The preparation usually starts with mincing the pork, traditionally by hand. A technique for yielding a denser and chewier meat texture is lifting the minced pork and thrusting it back into the bowl. The meat typically contains fatback and lean meat in a 1:2 ratio. Fatback is added to keep the moisture of the pork. However, this ratio depends on individual preferences. Seasoning such as soy sauce and other ingredients are added to the minced meat and mixed thoroughly by hand or using chopsticks.

There is no standard recipe: a variety of ingredients can be added for different flavors. Salted fish, Chinese water chestnut, and mushrooms are common additions.

===Steaming===

Traditionally, steamed minced pork is cooked by steaming. It is put on top of the steaming stand over a pot of boiling water.

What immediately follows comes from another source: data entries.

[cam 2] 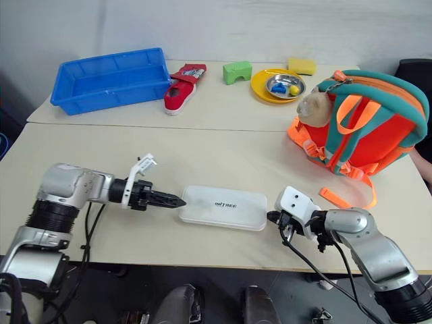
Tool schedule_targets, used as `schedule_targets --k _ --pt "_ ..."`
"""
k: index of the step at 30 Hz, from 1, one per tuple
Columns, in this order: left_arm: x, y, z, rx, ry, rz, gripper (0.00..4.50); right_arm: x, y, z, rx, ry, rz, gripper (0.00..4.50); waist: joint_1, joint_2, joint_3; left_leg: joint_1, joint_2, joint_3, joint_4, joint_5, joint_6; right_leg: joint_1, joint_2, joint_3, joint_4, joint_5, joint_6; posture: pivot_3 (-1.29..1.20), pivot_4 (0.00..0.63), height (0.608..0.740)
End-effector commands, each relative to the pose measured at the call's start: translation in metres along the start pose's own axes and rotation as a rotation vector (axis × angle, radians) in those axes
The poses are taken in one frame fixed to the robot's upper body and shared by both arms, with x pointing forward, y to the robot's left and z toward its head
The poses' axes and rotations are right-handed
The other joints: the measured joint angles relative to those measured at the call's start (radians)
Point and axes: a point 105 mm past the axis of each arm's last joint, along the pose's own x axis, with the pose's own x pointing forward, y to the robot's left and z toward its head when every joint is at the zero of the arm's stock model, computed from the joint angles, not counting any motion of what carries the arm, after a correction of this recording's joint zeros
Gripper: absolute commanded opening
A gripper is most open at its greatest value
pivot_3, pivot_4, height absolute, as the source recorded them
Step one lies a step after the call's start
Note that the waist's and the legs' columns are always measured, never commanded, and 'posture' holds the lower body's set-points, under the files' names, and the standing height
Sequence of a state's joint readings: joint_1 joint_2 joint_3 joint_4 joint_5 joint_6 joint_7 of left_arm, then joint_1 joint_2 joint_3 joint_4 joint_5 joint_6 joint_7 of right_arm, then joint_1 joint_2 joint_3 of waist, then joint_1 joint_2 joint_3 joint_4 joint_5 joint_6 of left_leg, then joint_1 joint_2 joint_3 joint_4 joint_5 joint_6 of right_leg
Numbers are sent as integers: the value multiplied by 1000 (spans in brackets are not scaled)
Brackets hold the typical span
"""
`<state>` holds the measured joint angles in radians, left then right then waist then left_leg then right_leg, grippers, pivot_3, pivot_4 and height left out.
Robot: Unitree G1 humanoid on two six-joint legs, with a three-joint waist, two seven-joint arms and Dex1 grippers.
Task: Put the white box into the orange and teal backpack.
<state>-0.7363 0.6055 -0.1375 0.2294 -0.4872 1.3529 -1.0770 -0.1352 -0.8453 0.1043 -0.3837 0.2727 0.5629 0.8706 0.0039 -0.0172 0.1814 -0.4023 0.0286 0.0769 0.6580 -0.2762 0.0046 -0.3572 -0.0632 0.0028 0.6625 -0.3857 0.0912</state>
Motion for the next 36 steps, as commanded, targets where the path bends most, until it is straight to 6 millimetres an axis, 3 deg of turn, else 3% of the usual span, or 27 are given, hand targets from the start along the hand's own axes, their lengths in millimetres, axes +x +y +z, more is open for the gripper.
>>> schedule_targets --k 1,8,15,22,23,28,36 --pt "23 3 -15 -70 42 -8 4475 -3 -4 7 -33 -24 -20 0 6 0 0 0 0 0 1 0 0 1 0 0 0 0 0 0 150 740" --pt "32 -5 4 -154 -61 -80 4475 -1 -5 3 -39 -25 -28 0 20 0 0 0 0 -1 3 0 1 2 0 -1 1 0 0 0 150 740" --pt "38 -18 7 -142 -35 -144 4475 1 -1 1 -64 -20 -30 0 16 0 0 -1 0 -1 4 0 0 1 1 -1 1 0 0 0 150 740" --pt "46 -34 10 -85 5 -210 4475 6 0 15 -41 -86 -51 0 4 0 0 -1 1 -1 4 0 -1 1 2 -1 1 0 0 0 150 740" --pt "48 -34 11 -68 7 -207 4093 7 1 16 -43 -86 -51 0 1 0 0 -1 1 -1 4 0 -1 1 2 -1 1 0 0 0 150 740" --pt "44 -36 16 -44 -4 -206 3010 2 2 8 -42 -56 -62 0 -5 -1 0 -3 0 -1 3 0 -1 0 1 -1 0 0 0 0 150 740" --pt "23 -50 20 -42 -39 -280 2947 -9 10 -6 -19 -30 -91 0 -8 -1 0 -2 1 -1 2 0 -2 -1 2 -1 0 0 0 0 150 740"
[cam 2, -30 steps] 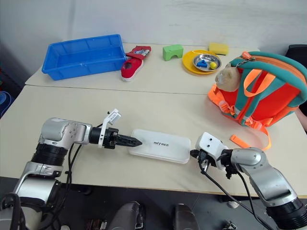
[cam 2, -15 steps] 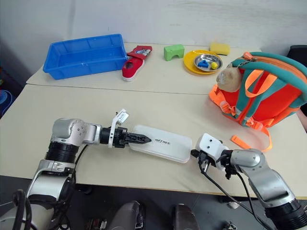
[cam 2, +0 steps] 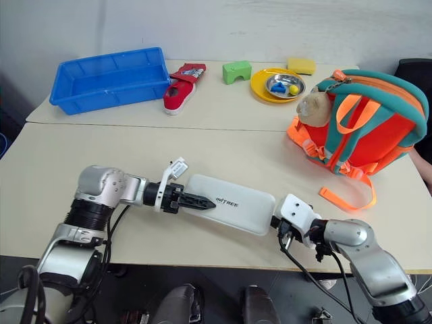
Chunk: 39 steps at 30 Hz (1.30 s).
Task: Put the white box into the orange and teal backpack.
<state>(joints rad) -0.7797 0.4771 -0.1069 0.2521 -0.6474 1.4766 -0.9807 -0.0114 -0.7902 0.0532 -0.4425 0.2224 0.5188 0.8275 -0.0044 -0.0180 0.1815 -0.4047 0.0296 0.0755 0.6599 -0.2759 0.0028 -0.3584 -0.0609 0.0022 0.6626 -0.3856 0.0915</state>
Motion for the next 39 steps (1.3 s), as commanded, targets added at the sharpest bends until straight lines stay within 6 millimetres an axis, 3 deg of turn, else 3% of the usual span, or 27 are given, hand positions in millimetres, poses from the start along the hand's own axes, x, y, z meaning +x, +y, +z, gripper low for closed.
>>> schedule_targets --k 1,7,12,17,24,31,34,37,39 --pt "-7 -23 12 61 -39 -95 2947 -7 -3 4 -26 -12 -42 0 0 0 0 0 0 0 0 0 0 0 0 0 0 0 0 0 150 740" --pt "-5 -10 14 85 -41 -3 2947 -3 -3 9 -37 -31 -49 0 2 0 0 0 0 0 0 0 0 0 0 0 0 0 0 0 150 740" --pt "-5 -13 16 106 -31 4 4454 -1 -6 13 -52 -39 -53 0 1 0 0 0 0 0 0 0 0 0 0 0 0 0 0 0 150 740" --pt "-16 -7 12 110 9 59 4454 1 -6 11 -71 -24 -41 0 -1 0 0 0 0 0 0 0 0 0 0 0 0 0 0 0 150 740" --pt "-32 7 27 66 -33 104 4454 2 -10 9 -99 -2 -34 0 2 0 0 0 -1 0 0 0 0 0 0 0 0 0 0 0 150 740" --pt "-63 16 2 127 74 145 4454 1 -14 9 -113 6 -37 0 -9 0 0 -1 0 0 -2 0 -1 -2 0 1 -1 0 0 0 150 740" --pt "-79 28 -2 134 80 205 4454 -1 -14 7 -114 14 -37 0 -9 0 0 0 0 0 -3 1 -1 -2 0 1 -1 0 0 0 150 740" --pt "-85 36 12 116 22 234 4454 -3 -10 6 -113 23 -17 0 0 0 0 0 0 0 -2 0 0 -1 0 1 -1 0 0 0 150 740" --pt "-76 35 25 108 -3 212 4454 -3 -7 6 -113 25 4 0 7 -1 0 0 -1 0 -1 0 1 -1 -1 0 0 0 0 0 150 740"
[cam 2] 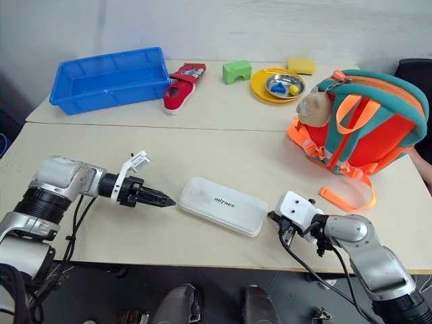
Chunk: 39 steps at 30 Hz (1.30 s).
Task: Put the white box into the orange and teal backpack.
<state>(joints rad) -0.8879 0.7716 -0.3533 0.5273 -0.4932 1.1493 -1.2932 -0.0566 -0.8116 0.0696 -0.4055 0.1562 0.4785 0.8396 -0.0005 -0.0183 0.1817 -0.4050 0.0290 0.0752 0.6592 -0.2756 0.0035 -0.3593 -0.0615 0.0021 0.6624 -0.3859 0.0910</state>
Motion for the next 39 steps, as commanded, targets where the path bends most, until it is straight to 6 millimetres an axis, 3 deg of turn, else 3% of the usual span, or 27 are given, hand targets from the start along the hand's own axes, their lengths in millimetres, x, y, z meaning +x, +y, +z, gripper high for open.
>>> schedule_targets --k 1,12,25,28,36,39 --pt "9 -2 23 11 -39 -7 4454 -3 6 6 -29 -10 40 0 5 0 0 0 0 0 0 0 1 0 0 0 0 0 0 0 150 740" --pt "60 -8 17 -15 96 -121 4454 0 3 12 -43 -14 56 0 -4 -1 0 0 0 0 1 -1 1 0 0 0 0 0 0 0 150 740" --pt "67 -28 29 -35 80 -225 4454 1 7 10 -31 -13 46 0 -3 -1 0 -1 0 0 1 -1 1 0 0 0 0 0 0 0 150 740" --pt "66 -37 37 -52 50 -273 3843 2 7 11 -29 -17 44 0 -3 -1 0 -1 0 0 1 -1 1 0 0 0 0 0 0 0 150 740" --pt "61 -56 40 -54 38 -379 1407 2 6 12 -34 -22 34 0 -4 -1 0 -1 0 0 1 -1 1 -1 0 0 0 0 0 0 150 740" --pt "57 -60 40 -64 23 -405 1301 0 5 13 -35 -27 19 0 -4 -1 0 -1 0 0 1 -1 1 -1 0 1 1 0 0 0 150 740"
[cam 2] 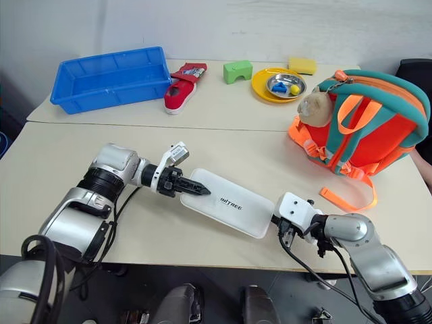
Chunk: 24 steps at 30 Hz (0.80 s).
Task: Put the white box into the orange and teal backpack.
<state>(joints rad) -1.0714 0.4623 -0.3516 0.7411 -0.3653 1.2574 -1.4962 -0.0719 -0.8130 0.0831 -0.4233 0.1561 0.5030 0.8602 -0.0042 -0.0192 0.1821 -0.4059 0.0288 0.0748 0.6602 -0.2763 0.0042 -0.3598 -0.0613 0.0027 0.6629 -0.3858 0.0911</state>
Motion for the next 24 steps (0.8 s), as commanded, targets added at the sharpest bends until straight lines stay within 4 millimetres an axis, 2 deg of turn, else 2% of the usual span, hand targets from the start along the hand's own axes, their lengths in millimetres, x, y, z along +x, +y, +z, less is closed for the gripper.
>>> schedule_targets --k 1,4,6,7,9,12,16,20,24 --pt "-6 -19 6 33 -41 -86 1301 -3 1 10 -30 -29 -18 0 -1 0 0 0 0 0 0 0 0 0 0 0 0 0 0 0 150 740" --pt "-14 -28 12 46 -109 -118 1301 -14 -5 12 -26 -38 -97 0 0 0 0 0 0 0 0 0 0 0 0 0 0 0 0 0 150 740" --pt "-22 -38 19 74 -174 -139 1301 -29 -11 13 19 -52 -167 0 0 0 0 -1 0 0 0 0 0 -1 0 0 0 0 0 0 150 740" --pt "-26 -43 22 103 -205 -143 1301 -38 -12 14 51 -64 -197 168 2 0 0 -1 0 0 0 0 0 -1 0 0 0 0 0 0 150 740" --pt "-34 -55 29 180 -283 -158 1301 -61 -16 14 144 -98 -258 602 3 0 0 -1 0 -1 0 0 0 0 0 0 0 0 0 0 150 740" --pt "-42 -66 35 234 -388 -156 1301 -96 -26 13 270 -152 -351 1633 4 0 0 0 0 -1 0 0 0 1 0 -1 0 0 0 0 150 740" --pt "-50 -77 40 259 -488 -142 1301 -141 -53 3 370 -177 -524 2961 3 0 0 0 0 -2 1 0 0 2 0 -1 0 0 0 0 150 740" --pt "-53 -84 43 276 -537 -126 1301 -166 -81 -6 475 -225 -651 4303 -1 0 0 0 0 -2 0 0 0 2 0 -1 0 0 0 0 150 740" --pt "-55 -86 46 295 -561 -92 1301 -162 -110 -4 642 -395 -668 4303 -8 0 0 2 0 -2 -1 1 -2 1 1 0 1 0 0 0 150 740"
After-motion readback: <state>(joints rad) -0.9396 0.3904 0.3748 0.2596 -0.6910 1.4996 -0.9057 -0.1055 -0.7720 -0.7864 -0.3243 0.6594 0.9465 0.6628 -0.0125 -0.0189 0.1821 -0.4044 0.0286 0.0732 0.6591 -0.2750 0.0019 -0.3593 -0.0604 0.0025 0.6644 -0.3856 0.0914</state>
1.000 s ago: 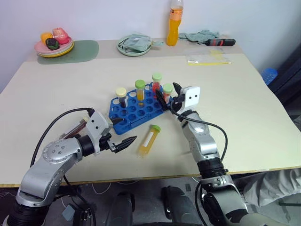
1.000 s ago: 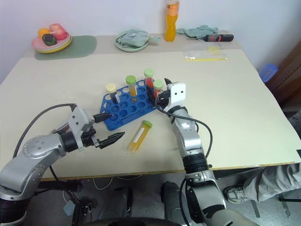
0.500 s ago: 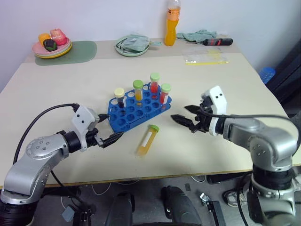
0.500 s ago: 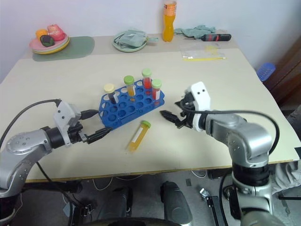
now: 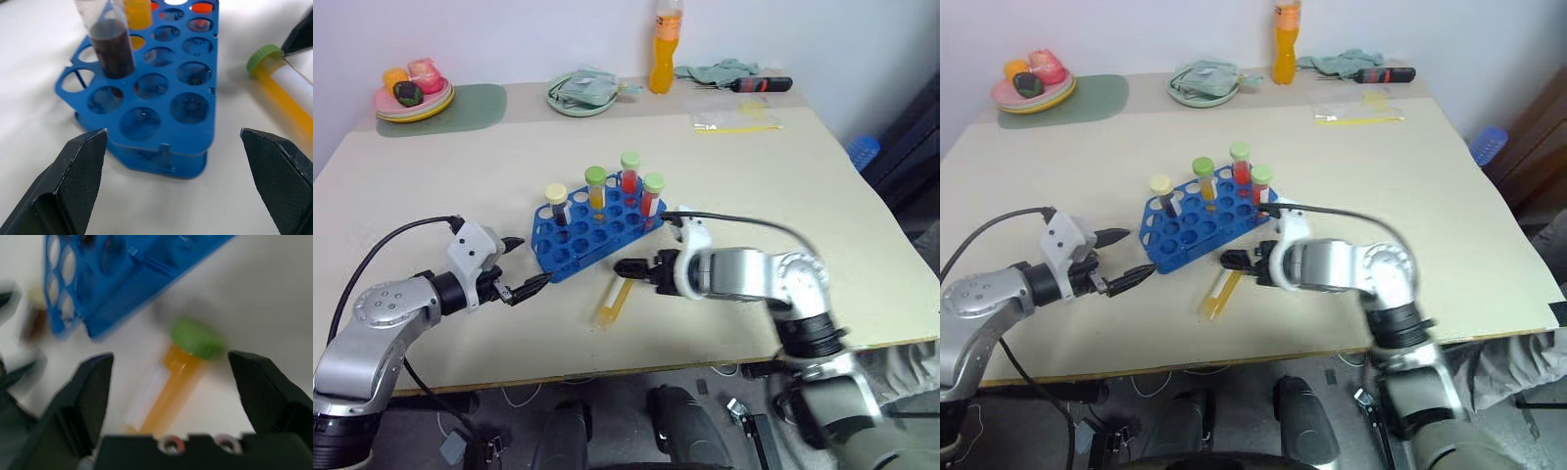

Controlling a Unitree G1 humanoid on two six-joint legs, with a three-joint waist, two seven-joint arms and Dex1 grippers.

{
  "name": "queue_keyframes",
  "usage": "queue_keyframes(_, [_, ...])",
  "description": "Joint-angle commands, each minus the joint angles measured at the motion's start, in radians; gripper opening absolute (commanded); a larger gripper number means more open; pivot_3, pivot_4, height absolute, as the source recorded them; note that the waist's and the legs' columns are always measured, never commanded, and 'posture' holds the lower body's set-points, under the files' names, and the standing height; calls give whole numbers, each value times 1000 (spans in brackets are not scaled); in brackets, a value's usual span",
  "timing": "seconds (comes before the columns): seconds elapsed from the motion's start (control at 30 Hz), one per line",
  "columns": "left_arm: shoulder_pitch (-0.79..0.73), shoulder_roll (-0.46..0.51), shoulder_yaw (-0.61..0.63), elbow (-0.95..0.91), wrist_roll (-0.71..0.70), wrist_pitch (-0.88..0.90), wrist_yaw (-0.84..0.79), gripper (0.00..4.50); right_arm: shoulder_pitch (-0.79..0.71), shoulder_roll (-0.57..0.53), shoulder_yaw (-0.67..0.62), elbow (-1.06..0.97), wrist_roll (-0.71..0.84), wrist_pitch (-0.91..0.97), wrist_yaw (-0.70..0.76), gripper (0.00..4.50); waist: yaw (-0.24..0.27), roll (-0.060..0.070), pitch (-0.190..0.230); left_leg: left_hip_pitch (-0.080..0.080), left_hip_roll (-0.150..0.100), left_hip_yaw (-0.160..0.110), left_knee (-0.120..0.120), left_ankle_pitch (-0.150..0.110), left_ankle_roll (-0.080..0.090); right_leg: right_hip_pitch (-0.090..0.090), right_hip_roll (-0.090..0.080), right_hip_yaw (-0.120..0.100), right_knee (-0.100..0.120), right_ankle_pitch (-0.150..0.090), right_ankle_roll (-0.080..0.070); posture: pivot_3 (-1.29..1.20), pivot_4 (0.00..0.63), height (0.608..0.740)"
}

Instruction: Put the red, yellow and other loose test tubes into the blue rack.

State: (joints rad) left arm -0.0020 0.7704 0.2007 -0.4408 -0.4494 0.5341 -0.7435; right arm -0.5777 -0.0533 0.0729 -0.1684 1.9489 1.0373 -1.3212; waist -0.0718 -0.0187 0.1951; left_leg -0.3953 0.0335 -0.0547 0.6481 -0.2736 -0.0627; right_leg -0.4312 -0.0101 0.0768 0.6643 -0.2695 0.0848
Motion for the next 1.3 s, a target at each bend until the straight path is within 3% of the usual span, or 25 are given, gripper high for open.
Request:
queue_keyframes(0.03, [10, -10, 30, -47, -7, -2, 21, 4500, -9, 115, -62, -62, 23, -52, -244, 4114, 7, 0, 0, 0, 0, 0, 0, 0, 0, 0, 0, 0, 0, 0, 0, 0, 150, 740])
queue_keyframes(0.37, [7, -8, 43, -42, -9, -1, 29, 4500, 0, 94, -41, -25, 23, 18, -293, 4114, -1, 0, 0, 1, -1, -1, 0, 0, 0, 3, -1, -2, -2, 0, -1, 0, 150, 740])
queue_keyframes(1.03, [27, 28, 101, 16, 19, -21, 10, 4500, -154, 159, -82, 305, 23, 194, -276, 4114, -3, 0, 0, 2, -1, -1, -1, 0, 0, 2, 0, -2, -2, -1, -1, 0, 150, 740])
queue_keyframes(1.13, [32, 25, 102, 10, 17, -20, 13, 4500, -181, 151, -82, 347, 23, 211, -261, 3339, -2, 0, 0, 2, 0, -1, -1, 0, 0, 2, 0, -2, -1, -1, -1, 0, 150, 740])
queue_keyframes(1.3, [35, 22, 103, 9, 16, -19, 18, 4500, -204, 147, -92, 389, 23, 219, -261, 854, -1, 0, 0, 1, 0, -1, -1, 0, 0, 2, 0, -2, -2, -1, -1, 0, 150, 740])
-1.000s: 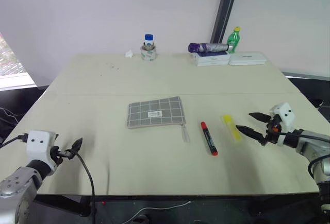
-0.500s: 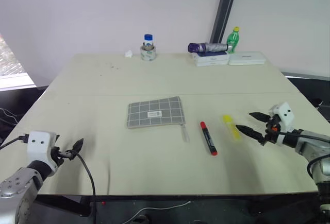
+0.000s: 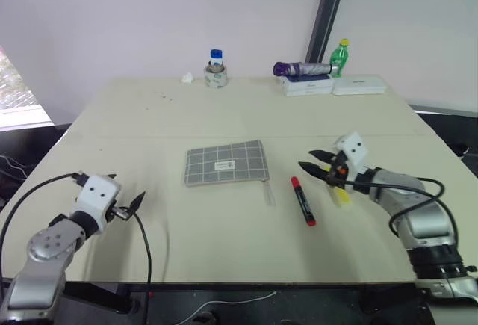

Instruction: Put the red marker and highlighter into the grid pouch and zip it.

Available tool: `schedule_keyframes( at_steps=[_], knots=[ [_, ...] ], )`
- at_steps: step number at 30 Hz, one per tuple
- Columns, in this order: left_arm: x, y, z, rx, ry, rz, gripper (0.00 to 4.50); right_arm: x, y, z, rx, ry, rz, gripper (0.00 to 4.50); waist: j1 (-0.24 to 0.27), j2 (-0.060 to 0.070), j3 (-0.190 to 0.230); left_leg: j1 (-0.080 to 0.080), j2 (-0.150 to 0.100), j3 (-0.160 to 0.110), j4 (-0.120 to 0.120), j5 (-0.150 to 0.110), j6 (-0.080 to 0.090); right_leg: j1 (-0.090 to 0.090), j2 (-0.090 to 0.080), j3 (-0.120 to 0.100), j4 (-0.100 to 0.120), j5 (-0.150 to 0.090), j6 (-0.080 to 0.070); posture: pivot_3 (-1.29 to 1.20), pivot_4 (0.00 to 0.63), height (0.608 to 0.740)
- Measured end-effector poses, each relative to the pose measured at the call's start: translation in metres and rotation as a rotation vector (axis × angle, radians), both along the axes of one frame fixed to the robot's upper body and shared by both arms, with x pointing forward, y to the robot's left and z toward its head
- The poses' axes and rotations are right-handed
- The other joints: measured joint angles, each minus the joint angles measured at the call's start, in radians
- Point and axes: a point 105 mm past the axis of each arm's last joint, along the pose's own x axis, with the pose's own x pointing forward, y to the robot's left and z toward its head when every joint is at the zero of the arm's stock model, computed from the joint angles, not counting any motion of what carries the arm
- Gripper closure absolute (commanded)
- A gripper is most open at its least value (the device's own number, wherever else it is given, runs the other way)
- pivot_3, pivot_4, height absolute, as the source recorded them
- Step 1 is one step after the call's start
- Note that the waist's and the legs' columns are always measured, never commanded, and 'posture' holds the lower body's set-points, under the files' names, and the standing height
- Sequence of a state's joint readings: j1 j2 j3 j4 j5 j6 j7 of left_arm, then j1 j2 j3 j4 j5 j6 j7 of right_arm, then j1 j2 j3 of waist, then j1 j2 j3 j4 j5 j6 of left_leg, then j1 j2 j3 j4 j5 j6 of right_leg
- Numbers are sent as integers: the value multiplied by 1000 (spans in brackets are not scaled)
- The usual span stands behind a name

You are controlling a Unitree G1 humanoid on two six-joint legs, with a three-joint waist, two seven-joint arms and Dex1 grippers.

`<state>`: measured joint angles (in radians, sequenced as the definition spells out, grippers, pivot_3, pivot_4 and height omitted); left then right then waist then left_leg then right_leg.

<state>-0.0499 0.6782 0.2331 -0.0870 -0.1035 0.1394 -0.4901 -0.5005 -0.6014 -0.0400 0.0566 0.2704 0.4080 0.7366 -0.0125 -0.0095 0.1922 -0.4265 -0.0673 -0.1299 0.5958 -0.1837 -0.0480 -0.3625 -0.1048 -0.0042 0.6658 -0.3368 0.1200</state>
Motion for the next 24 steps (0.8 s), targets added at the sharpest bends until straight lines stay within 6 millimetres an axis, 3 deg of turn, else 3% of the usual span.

However, in Guangdong area, it is also steamed in rice cookers during rice cooking process. The cooking time usually last for 10 to 30 minutes until it is fully cooked.

==Nutritional value==
Research done by Food and Environmental Hygiene Department (2006) said that steamed minced pork and dried squid with rice contains 210 kilo-calorie, 22 g of carbohydrate, 7.7 g of protein, 9.6 g of total fat, 21 mg of cholesterol, 4 g of sugar and 8.4 mg of calcium, in each 100 g. It is suggested that the elderly should not eat too much.

For steam minced pork with salted egg, according to SkipThePie.org, salted egg contains 622 calories, 52 g of total fat, 8531 mg sodium, 4 g total carbohydrate, 32 g of protein, 54% of vitamin A, 26% of calcium and 47% of iron. Association for Hong Kong Catering Services Management showed that Chinese dry mushrooms has 247 calories, 61.7 g of carbohydrate, 31.6 g dietary fiber,1.2 g of fat, 20 g of protein and 11.2 mg of sodium.